2024年11月29日(金)8:30発表
日本 消費者物価指数 東京都区部2024年11月速報

【1】結果:東京コアCPIは前年同月比2.2%上昇、2ヶ月ぶりに2%台へ

【図表1】東京CPI 2024年11月速報値結果
出所:総務省よりマネックス証券作成

2024年11月の東京都区部消費者物価指数(以下、東京CPI)は、3指標揃って前回10月から伸びが加速する結果となりました。総合指数、コア指数(生鮮食品を除く総合指数)は市場予想を上回る結果となっています。

コアコア指数(生鮮食品・エネルギーを除く総合指数)は前回から0.1ポイントと小幅に上昇し、市場予想通りの前年同月比1.9%の結果となりました。11月の東京都区部の物価は、3指標間の数値に乖離があり、変動の大きい生鮮食品やエネルギーの上昇が結果に現れました。

【図表2】東京CPI総合指数の推移(前年同月比、%)
出所:総務省よりマネックス証券作成

【2】内容・注目点:11月の強さはコストプッシュインフレの様相

11月の東京CPIは、生鮮食品とエネルギーの上昇がヘッドラインの上昇に寄与しました。生鮮食品は前年同月比10.6%上昇、エネルギーは同7.4%の上昇となりました。
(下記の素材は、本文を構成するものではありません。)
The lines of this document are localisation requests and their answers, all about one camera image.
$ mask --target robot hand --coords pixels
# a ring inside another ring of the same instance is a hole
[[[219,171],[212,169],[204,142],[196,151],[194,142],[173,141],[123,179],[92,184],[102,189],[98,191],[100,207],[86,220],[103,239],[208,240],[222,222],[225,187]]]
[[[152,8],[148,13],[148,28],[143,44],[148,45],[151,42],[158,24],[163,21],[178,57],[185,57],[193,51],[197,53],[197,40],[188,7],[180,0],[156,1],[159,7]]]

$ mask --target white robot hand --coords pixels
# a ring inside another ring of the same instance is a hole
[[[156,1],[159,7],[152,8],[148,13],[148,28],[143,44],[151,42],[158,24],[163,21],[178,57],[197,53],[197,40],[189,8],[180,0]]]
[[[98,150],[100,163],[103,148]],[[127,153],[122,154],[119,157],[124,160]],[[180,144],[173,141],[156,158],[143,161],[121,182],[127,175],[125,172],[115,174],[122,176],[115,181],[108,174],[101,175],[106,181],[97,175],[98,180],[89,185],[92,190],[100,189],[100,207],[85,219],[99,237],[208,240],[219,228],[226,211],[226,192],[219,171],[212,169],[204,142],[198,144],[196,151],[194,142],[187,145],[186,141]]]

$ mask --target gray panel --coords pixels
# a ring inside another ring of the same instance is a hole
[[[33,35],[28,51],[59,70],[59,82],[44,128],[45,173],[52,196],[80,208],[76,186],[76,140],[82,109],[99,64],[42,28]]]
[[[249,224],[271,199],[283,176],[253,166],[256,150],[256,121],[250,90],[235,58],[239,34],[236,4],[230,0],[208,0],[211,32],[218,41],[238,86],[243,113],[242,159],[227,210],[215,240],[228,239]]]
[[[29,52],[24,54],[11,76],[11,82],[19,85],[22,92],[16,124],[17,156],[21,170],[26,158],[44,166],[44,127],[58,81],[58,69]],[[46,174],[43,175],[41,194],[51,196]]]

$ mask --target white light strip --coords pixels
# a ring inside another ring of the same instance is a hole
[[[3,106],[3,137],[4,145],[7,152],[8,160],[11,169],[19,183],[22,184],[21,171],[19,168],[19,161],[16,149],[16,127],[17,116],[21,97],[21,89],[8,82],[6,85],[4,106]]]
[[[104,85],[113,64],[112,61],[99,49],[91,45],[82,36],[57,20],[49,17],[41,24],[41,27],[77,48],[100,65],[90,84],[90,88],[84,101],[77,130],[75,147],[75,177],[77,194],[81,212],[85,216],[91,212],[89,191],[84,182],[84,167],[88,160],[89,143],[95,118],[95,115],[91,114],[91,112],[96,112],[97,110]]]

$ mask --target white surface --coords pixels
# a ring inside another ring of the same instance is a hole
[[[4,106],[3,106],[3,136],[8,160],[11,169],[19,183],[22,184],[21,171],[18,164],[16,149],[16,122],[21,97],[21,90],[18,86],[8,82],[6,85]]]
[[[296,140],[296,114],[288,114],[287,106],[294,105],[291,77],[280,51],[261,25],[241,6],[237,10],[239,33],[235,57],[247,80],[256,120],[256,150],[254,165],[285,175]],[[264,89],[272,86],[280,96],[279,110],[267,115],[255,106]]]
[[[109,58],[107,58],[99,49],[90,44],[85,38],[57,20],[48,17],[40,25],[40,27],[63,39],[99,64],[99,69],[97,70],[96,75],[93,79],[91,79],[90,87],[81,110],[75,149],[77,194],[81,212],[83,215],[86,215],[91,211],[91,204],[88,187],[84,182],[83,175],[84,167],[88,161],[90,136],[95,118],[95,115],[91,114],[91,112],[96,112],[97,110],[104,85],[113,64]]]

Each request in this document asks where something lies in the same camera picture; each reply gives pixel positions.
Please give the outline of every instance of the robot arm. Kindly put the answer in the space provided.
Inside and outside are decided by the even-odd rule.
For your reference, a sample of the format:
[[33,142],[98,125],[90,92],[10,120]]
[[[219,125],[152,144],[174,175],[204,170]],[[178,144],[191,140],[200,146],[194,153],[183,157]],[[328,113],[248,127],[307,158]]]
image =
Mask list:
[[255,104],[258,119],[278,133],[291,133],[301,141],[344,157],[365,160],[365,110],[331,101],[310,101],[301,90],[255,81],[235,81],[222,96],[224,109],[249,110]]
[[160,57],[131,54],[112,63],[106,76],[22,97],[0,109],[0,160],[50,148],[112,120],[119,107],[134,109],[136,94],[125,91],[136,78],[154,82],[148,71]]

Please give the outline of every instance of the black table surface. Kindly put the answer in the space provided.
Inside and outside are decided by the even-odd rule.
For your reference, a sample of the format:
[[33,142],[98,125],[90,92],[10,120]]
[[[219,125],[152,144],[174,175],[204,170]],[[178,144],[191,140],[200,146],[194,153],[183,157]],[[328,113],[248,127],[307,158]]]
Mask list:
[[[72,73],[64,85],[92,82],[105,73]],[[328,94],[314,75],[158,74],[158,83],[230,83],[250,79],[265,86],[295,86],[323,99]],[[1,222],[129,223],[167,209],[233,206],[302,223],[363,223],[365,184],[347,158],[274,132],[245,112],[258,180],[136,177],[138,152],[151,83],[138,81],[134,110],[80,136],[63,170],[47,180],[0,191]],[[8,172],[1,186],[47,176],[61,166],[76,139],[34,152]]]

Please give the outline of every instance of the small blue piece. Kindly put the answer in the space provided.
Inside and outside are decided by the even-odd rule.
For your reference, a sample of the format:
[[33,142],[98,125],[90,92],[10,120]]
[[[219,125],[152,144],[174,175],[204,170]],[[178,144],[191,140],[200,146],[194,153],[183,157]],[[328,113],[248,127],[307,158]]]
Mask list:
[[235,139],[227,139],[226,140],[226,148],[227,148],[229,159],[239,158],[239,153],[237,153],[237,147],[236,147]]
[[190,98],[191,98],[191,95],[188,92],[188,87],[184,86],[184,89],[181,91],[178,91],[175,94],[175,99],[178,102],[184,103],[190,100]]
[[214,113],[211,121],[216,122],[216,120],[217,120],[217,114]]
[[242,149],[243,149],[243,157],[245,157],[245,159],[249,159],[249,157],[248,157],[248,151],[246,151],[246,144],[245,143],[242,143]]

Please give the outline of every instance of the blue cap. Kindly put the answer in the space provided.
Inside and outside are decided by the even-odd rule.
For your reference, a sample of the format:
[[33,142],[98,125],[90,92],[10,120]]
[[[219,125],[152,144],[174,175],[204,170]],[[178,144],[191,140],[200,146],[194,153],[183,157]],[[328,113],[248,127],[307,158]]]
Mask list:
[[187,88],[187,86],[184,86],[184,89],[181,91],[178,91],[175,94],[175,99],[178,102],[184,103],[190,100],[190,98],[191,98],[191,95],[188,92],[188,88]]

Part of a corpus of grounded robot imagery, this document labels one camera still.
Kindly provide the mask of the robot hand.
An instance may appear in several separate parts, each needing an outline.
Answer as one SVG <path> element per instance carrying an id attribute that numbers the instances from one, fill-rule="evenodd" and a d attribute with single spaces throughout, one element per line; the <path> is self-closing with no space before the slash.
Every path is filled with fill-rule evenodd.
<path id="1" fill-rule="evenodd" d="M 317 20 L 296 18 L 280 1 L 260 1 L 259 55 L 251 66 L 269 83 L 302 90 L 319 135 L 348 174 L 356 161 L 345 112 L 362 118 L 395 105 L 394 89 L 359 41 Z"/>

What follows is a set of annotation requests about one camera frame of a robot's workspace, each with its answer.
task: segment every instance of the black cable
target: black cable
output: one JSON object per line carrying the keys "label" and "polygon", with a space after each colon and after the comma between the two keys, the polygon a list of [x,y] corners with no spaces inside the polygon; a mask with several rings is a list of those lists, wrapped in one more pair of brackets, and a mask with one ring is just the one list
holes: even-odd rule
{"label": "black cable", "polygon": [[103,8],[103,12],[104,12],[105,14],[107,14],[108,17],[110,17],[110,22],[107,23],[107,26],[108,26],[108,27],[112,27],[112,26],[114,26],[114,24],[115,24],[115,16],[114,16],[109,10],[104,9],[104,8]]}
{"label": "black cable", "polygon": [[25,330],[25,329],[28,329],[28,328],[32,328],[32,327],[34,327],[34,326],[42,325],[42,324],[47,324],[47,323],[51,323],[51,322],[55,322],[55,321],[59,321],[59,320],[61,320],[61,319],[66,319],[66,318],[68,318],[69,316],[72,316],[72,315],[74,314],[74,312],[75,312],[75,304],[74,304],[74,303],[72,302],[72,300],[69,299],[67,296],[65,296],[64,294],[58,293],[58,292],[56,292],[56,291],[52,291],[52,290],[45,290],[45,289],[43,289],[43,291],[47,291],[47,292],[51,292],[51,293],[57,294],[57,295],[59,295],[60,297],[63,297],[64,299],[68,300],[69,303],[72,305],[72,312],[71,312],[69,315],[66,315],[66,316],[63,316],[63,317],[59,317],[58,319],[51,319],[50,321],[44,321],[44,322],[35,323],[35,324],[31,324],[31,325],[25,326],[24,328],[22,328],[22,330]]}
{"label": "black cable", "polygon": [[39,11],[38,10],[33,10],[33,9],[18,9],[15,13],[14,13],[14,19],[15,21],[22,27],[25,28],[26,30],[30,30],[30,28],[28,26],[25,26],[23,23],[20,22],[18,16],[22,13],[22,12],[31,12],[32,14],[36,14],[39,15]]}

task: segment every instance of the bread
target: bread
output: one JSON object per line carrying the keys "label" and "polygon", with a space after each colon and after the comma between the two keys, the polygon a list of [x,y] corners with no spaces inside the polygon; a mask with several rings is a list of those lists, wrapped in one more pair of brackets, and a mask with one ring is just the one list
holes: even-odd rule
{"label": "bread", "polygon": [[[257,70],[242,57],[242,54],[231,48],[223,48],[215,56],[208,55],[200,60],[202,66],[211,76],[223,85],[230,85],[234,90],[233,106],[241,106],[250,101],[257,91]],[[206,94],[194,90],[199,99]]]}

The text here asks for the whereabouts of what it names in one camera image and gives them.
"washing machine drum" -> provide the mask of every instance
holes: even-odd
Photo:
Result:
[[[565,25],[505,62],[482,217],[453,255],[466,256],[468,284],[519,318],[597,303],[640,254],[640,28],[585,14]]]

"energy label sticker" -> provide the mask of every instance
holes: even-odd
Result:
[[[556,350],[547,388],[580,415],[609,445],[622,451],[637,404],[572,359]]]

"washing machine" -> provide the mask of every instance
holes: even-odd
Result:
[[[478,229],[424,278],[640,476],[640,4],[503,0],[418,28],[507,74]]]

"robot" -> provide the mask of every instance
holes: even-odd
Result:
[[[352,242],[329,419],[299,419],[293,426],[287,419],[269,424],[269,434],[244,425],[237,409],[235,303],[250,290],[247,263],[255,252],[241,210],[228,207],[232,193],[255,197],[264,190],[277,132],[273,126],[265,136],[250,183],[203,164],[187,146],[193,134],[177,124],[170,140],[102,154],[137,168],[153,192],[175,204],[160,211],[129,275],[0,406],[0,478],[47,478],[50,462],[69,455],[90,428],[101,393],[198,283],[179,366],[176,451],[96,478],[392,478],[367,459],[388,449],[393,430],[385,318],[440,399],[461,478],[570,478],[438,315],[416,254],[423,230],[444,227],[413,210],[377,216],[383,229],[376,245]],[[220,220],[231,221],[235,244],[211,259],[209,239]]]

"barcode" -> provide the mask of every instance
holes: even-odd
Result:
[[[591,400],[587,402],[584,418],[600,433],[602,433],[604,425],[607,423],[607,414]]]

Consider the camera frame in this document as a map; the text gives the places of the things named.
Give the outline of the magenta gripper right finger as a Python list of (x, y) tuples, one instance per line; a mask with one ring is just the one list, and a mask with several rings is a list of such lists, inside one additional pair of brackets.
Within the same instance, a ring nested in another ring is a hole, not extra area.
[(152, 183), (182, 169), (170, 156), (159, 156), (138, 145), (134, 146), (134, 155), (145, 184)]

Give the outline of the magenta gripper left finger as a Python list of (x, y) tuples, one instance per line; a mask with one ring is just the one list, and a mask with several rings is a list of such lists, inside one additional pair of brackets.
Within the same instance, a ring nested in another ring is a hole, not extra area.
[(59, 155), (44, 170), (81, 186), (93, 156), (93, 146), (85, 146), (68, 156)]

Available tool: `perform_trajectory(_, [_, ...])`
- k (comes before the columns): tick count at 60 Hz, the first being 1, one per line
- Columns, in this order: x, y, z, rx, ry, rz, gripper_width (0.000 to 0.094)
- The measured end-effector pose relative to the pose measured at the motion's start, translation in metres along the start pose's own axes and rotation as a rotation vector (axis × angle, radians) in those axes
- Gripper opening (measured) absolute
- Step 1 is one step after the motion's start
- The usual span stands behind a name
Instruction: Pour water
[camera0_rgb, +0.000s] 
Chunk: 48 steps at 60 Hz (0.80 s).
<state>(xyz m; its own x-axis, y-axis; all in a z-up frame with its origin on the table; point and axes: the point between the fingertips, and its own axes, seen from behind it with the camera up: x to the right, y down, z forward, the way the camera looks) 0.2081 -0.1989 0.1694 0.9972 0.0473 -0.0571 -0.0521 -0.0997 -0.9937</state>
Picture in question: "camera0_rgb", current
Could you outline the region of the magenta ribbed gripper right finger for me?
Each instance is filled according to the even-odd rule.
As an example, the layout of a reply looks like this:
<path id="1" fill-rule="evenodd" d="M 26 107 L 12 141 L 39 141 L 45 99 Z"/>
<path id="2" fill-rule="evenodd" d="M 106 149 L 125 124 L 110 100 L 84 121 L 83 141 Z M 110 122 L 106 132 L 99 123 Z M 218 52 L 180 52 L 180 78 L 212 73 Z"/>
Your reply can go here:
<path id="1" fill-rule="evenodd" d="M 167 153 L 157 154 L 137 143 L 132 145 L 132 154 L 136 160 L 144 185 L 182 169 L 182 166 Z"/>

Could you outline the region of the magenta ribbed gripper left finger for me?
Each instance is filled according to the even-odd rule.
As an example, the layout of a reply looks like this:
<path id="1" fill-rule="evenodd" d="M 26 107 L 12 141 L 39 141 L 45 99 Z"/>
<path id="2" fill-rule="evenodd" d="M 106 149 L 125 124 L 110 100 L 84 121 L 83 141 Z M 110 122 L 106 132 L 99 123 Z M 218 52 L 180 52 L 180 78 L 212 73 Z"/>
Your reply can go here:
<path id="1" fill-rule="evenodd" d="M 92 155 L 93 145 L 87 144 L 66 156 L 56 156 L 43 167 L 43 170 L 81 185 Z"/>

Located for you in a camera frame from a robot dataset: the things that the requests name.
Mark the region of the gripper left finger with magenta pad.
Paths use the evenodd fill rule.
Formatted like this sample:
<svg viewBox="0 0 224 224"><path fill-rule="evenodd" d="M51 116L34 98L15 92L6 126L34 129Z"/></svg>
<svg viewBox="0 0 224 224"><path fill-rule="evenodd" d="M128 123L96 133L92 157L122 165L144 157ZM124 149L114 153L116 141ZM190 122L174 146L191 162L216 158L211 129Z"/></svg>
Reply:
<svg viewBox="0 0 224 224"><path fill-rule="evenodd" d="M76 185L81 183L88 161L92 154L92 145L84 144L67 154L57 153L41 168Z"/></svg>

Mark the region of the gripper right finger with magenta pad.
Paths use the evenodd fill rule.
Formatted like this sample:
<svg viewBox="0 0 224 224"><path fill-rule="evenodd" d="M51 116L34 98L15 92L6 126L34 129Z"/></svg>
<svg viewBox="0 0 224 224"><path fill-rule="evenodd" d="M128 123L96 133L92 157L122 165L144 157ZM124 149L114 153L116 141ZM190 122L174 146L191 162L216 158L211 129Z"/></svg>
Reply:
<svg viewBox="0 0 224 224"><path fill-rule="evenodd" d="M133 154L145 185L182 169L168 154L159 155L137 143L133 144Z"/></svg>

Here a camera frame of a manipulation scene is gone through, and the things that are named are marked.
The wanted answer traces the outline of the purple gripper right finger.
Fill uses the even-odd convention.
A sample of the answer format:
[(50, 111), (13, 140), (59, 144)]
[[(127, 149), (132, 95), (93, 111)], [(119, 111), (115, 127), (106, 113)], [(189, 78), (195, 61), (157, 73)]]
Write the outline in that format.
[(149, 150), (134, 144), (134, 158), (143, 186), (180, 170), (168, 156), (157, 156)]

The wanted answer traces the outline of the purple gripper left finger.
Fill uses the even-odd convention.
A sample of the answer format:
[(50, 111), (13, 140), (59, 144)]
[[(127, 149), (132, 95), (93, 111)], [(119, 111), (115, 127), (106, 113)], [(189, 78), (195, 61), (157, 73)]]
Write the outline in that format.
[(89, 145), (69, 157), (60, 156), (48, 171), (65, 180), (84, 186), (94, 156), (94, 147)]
生鮮食品は生鮮魚介・生鮮野菜・生産果物で構成されますが、上昇が目立ったのは生鮮野菜で、前年同月比16.8%(10月は同2.3%)と大きく伸びが加速しています。ヘッドラインに対する生鮮野菜の寄与度は前月の0.05ポイントから0.35ポイントに拡大しており、大半が生鮮野菜の上昇によって説明されるでしょう。エネルギーは電気・ガス補助金の効果が剥落したことから上昇し、指数に対して0.37ポイント上昇に寄与しました。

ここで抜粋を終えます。